Data section:
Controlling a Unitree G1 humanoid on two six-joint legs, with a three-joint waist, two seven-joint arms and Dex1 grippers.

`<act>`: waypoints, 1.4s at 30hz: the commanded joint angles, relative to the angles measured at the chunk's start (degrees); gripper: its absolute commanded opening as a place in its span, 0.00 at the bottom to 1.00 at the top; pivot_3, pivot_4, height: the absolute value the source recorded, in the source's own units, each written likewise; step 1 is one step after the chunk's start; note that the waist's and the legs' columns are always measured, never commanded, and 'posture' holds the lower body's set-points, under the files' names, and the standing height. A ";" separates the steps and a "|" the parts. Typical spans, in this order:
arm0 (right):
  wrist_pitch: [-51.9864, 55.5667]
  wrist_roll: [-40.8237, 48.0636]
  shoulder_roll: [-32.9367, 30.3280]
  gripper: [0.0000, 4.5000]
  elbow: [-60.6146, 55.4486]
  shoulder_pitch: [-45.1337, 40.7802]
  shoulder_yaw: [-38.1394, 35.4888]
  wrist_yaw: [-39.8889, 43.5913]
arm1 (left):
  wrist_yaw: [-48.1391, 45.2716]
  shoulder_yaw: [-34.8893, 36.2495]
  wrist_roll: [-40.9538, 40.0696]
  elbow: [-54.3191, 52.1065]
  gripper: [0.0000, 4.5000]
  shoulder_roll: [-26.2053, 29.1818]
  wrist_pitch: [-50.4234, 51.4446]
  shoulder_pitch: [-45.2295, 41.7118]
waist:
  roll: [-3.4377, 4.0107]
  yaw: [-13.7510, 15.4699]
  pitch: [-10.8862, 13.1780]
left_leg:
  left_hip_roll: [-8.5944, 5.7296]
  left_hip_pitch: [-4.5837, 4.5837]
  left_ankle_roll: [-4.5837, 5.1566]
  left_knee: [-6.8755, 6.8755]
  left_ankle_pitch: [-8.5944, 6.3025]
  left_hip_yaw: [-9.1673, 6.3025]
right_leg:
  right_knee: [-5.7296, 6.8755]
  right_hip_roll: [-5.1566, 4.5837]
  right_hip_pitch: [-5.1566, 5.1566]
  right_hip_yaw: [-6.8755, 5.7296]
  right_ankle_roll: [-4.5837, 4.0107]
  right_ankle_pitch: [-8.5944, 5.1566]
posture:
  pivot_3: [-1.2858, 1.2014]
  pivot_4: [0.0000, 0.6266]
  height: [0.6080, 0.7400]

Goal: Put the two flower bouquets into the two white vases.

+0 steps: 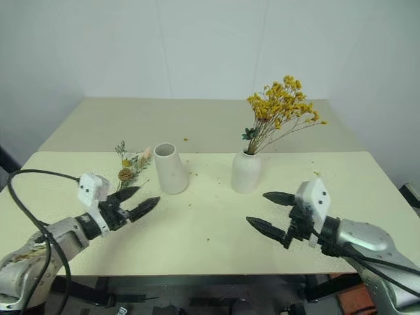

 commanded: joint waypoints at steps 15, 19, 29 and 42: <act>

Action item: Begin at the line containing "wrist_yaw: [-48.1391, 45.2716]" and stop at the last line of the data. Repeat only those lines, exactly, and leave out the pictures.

Task result:
  wrist_yaw: [-48.1391, 45.2716]
  shoulder_yaw: [-34.8893, 36.2495]
  wrist_roll: [-40.9538, 40.0696]
  elbow: [-54.3191, 52.1065]
  gripper: [0.0000, 4.5000]
  shoulder_roll: [-26.2053, 29.1818]
  wrist_pitch: [-50.4234, 51.4446]
  shoulder_pitch: [-45.2295, 41.7118]
waist:
  roll: [-3.4377, 4.0107]
  yaw: [-13.7510, 15.4699]
  pitch: [-10.8862, 13.1780]
left_leg:
  left_hip_roll: [-8.5944, 5.7296]
  left_hip_pitch: [-4.5837, 4.5837]
  left_ankle_roll: [-4.5837, 5.1566]
  left_knee: [-6.8755, 6.8755]
  left_ankle_pitch: [-8.5944, 6.3025]
  left_hip_yaw: [-9.1673, 6.3025]
right_leg:
  right_knee: [-5.7296, 6.8755]
  right_hip_roll: [-5.1566, 4.5837]
  right_hip_pitch: [-5.1566, 5.1566]
  right_hip_yaw: [-6.8755, 5.7296]
  right_ankle_roll: [-4.5837, 4.0107]
  right_ankle_pitch: [-8.5944, 5.1566]
posture:
  pivot_3: [-1.2858, 1.2014]
  pivot_4: [0.0000, 0.6266]
  height: [0.6080, 0.7400]

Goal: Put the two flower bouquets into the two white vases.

+0 steps: 

 commanded: joint waypoints at steps 15, 19, 29 and 42: <act>

With this, the exercise is finished.